Review: I enjoy Foner's books, I think he a brilliant historian, however I think perhaps he has here strayed a bit too far from the period of expertise (the Civil War era). However, on the other hand, why shouldn't he move out of his comfort zone! But this means that the book is strongest when dealing with the pre- and post- Civil War period. I feel that Foner is less assured when writing about the twentieth century. His pro-60's style radicalism and anti-Reaganite biases show up too much to be entirely convincing. For all that, his writing is always forceful and interesting.I would have liked the book to be less 'one thing after another' e.g. there was the Abolitionists, followed by the Gilded Age, followed by Progressivism, followed by the Roaring Twenties, followed by the New Deal ...etc. etc.
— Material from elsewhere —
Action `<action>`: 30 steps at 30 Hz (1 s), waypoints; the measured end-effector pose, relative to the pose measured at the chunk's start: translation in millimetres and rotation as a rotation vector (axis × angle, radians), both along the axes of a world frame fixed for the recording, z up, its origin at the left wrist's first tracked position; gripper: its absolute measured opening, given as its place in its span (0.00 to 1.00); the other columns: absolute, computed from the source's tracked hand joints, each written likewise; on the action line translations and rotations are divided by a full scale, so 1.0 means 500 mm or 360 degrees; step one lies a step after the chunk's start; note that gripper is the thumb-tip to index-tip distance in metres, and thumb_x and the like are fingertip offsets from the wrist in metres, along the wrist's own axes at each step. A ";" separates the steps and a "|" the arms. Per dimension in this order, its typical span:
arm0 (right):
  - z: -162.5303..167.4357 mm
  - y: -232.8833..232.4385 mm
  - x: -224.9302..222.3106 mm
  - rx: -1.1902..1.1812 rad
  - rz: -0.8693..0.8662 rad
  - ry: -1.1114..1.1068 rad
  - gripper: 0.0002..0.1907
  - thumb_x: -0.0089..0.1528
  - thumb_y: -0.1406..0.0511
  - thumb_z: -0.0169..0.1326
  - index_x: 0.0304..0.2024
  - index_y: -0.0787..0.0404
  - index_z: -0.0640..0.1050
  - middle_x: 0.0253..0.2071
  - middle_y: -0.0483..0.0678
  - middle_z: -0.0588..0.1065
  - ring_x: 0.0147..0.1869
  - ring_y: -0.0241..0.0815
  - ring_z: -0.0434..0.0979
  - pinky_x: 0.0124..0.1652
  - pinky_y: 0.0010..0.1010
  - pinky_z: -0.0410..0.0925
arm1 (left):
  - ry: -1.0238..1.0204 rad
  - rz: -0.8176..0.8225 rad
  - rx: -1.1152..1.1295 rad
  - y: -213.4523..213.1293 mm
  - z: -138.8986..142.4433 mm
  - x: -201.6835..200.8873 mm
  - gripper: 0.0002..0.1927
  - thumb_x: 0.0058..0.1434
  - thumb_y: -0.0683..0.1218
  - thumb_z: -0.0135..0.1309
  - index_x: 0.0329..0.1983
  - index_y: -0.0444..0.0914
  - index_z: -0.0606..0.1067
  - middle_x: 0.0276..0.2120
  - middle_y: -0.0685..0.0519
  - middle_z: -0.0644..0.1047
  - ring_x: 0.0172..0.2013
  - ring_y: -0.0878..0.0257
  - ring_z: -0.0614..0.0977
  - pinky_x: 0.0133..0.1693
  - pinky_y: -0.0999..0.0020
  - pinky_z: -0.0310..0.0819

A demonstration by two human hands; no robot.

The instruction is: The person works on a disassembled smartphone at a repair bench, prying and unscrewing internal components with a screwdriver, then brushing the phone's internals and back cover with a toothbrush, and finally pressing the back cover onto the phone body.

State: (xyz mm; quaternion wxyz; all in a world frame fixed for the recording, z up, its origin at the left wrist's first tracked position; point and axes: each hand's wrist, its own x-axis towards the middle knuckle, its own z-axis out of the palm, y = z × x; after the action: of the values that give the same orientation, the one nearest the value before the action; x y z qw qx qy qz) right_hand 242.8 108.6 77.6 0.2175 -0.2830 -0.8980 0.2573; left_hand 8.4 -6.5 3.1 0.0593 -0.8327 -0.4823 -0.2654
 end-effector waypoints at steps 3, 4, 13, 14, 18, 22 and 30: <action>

I cannot help but wonder if Progressivism was a liberal response to the depression of the 1870s and 1880s, and the New Deal to the Depression of the 1930s, what will happen when the 'Reagan Revolution' is tested by the winds of severe recession? Already, the 'Reagan Revolution' is looking threadbare in the light of G.W.Bush's 'Compassionate Conservatism', and if the Democrats regain the White House in 2000, who knows what will come next? It would be interested for Foner to update this volume in eight, or even four years time.

Rating: 4 stars
Summary: A well-done, comparative study of freedom
Review: The idea of freedom in American history seems to have gone through a series of cycles and metamorphic changes to suit a variety of social, political, and economic changes. These changes constitute a history in and of itself which goes far to define what freedom means to America's diverse population. Eric Foner's book "The Story of American Freedom" seeks to narrate that interesting history. Foner basically breaks down the meaning of freedom into two distinct spheres. Freedom of the individual to do as he/she pleases without government interference and, second, freedom that is supported by government intervention. Foner makes interesting points when he reveals that our nation's idea of freedom started out as socially narrow and then expanded to include other races and women as well. Economically, as demonstrated during the Gilded Age, freedom was to be enjoyed by those who fit the Darwinian ideal and denied to those who fell short of it. During the Progressive era, Foner illustrates that freedom was defined as government regulations on labor, food safety, and child labor laws meant to ensure the right to a better lifestyle. Throughout the book, Foner brilliantly narrates how the idea of freedom was tailored for political purposes for both the Left and the Right. I really enjoyed this book. Both a critique and a narrative of the idea of freedom, Foner's book provides a comprehensive overview of this all-pervasive concept. While I found it to be a little biased in its treatement of the 1960's (which prevents a 5-star rating) I nevertheless found it to be a well organized and well documented book (the pages of footnotes being very detailed). A must for an understanding of such an over-generalized concept.